今日で私立高校入試まで5ヶ月です。公立高校受験に特化していますが、生徒は私立高校も受験するわけですので、その辺の準備を疎かにするわけにはいきません。演習で取り扱う問題は全国の公立高校入試問題をベースとしていますが、ときには私立高校入試問題を扱っています。夏期講習でも、筑女や九州高校の問題を解いてもらいました。やるべきこと、押さえるべきことを確実にやっていれば、私立入試と言っても恐れることはありません。「こんなの普通の中学生じゃ無理だよ」と思うような問題も一部ありますが、大部分は中学校で学習した知識をアウトプットするだけです。問題を解いた生徒は、〇〇高校って簡単だなと思ったことでしょう。
私の仕事は、生徒が受験したい高校、コースに挑戦できる状態まで引き上げることです。塾に通っても頑張ろうとしない生徒はどうしようもありませんが、頑張っている生徒は何としても合格させなければなりません。努力が高い確率で報われるのが高校受験です。これから子どもたちが生きていく中で、注いだ努力の分だけの結果が返ってくることなど稀です。であれば努力が報われるような場面では、確実に結果を求めるべきです。私は、「合否以上に、受験までの過程に意味がある」とは思いません。塾で働く人間にとっては、合格だけが全てであり、不合格は指導の失敗なのです。
さて、私にうるさく言われているせいか、中3生は少しずつ勉強を頭を使ってやろうとしているようです。頭を使い始めると、成長のスピードが大きく変わります。私の説明だけを聞いて分かった気になっているようでは、いざ一人で取り組まなくなったときにすぐに思考停止します。私が説明するのと同時に、脳内再生し、解答の手順を自分でつくろうとしなければ、ただ単に板書を写すという作業に終始することとなります。板書を写す作業は頭を使いません。板書を写すだけで成績が上がるのであれば、すでに学校の授業だけで成績が上がっているはずでしょう。学校では板書を写して、その写したノートを提出するわけですから、それなりにきれいにノートを仕上げています。それでも成績が上がらなかったわけですので、ノートをきれいにとることに絶対的な価値はないと私は思います。大事なのは、ノートを取ることではなくて、内容を自分でそしゃくしながらノートに再生することなのです。
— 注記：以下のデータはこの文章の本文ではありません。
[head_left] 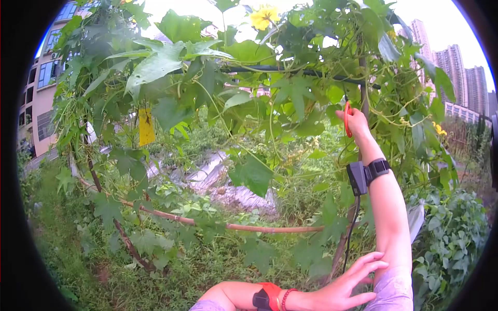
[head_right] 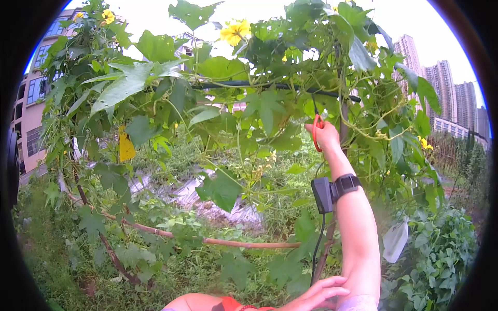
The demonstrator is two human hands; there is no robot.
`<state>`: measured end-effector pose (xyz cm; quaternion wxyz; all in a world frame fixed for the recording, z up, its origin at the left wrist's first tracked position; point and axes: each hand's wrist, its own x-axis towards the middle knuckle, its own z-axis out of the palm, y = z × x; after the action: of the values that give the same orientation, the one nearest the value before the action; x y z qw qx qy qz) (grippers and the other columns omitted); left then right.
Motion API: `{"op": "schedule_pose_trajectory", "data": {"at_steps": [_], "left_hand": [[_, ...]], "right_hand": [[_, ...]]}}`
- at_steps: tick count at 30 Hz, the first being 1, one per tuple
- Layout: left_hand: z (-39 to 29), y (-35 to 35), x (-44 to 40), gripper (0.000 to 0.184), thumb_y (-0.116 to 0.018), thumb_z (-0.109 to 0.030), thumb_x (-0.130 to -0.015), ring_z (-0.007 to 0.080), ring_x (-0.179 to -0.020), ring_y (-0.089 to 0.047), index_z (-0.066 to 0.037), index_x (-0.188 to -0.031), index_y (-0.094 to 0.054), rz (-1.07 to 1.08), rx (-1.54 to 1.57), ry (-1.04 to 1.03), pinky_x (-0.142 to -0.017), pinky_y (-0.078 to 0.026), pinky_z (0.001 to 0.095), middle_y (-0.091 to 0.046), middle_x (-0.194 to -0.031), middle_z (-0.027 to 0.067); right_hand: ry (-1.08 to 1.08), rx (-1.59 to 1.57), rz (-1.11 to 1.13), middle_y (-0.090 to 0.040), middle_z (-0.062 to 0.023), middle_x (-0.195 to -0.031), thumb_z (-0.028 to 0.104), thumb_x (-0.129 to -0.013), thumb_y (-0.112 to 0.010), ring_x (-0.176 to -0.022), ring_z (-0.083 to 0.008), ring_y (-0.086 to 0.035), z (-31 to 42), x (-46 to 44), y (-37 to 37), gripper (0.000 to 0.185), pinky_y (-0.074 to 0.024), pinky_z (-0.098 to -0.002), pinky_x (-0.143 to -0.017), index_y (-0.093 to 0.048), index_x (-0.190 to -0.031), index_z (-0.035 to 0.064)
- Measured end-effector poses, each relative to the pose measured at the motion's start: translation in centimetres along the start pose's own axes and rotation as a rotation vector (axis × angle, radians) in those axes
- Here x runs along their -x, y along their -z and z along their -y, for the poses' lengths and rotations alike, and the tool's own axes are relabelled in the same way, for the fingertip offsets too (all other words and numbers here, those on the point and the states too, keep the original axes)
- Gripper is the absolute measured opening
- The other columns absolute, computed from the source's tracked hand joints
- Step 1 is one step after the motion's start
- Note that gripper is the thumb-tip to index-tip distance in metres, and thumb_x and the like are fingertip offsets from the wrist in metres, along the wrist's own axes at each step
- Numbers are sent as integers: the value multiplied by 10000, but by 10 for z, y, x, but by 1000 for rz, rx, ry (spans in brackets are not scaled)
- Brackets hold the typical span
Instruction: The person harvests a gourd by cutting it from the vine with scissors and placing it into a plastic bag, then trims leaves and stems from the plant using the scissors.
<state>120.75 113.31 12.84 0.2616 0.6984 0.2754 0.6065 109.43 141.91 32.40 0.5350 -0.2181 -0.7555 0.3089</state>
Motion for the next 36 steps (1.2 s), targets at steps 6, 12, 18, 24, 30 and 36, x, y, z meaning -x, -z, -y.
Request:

そしてここにきて、中3生のやる気が上昇してきているのはいい傾向です。これまでできていなかったことが、できるようになっているのは、本人が「やらなければ!」と思っている証拠です。私がいちいち言っていることを真剣に受け止め始めたのかもしれませんが、最大の要因は夏期講習で受けた模試の結果が散々だったからでしょう。初めて入試形式の模試を受けた生徒は、これまでの自分を否定され、打ち負かされたことでしょう。自分のこれまでの不勉強、問題を解くスピードの遅さ、日本語を理解する能力の欠如など、「ダメ・ダメ・ダメ」のオンパレードで情けなく思ったことでしょう。でも、腐らずに(中には腐りそうになっている生徒もいるでしょうが)、そんな情けない自分を変えるためには、勉強するしかないんだと気づき始めたのでしょう。その結果、少しずつですができることが増えてきています(できることが増えれば、できなくなることも出てくるのはいただけませんが…)。
私にとって、子どもの成長のようすを間近で見られるのがある種の喜びです。昨日までできなかったことを、今日できていると、心の中でニヤついています。「おっ、やるじゃん」という気持ちがあふれ出します。その反面伸び悩む生徒を見ると、もどかしい気持ちになるのも事実です。以前も書きましたが、塾講師の喜怒哀楽は子どもたちによって引き起こされます。これから中3生が塾を去っていくまでの180日余り、何度も怒り、何度もあきれ、何度もやきもきするでしょう。しかし、それ以上にできることが増えていく子どもたちに頼もしさ、たくましさを見出すことになるはずです。そうさせなければ義務教育を安心して終えることなどできません。一人で生きていくだけの経済力がない子どもたちが今できることは、強い知力を身につけることなのです。勉強をして、知識を身につけることは、人間としての強さにつながるのです。
これから入試対策に入り、できない自分に嫌気がさすこともあるでしょうが、目標を見失うことなく進んでいきましょう。